Exercise:
Look below for the line with "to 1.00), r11", then give it again exactly, along with every line that comes after it, the final line included.

---- Collected data

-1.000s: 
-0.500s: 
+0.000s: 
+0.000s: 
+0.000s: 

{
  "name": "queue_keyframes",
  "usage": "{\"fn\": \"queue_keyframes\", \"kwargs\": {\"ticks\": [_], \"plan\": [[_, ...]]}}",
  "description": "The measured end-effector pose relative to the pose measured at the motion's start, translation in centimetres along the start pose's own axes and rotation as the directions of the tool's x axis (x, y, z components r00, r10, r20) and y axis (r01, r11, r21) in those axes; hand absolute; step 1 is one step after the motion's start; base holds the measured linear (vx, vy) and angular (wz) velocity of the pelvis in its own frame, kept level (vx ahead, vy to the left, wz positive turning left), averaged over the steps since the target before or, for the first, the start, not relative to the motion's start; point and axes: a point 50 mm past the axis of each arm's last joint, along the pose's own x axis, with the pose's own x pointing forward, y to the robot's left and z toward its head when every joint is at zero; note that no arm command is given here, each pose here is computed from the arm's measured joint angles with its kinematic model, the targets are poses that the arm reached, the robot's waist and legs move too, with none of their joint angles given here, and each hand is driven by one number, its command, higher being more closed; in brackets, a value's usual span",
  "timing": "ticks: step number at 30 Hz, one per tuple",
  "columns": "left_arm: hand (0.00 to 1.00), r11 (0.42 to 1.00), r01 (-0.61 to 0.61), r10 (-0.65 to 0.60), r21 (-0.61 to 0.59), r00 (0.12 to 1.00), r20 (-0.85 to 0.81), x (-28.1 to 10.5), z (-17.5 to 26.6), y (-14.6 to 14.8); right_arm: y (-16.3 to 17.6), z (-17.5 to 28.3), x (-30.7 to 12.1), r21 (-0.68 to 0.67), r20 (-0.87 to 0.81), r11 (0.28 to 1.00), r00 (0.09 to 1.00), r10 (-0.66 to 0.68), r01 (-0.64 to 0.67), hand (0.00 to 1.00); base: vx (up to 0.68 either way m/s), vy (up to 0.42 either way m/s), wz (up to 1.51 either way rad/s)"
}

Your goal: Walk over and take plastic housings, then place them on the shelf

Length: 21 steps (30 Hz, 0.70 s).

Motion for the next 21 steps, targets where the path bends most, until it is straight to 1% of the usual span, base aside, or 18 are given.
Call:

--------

Completed exercise:
  "columns": "left_arm: hand (0.00 to 1.00), r11 (0.42 to 1.00), r01 (-0.61 to 0.61), r10 (-0.65 to 0.60), r21 (-0.61 to 0.59), r00 (0.12 to 1.00), r20 (-0.85 to 0.81), x (-28.1 to 10.5), z (-17.5 to 26.6), y (-14.6 to 14.8); right_arm: y (-16.3 to 17.6), z (-17.5 to 28.3), x (-30.7 to 12.1), r21 (-0.68 to 0.67), r20 (-0.87 to 0.81), r11 (0.28 to 1.00), r00 (0.09 to 1.00), r10 (-0.66 to 0.68), r01 (-0.64 to 0.67), hand (0.00 to 1.00); base: vx (up to 0.68 either way m/s), vy (up to 0.42 either way m/s), wz (up to 1.51 either way rad/s)"
}

Your goal: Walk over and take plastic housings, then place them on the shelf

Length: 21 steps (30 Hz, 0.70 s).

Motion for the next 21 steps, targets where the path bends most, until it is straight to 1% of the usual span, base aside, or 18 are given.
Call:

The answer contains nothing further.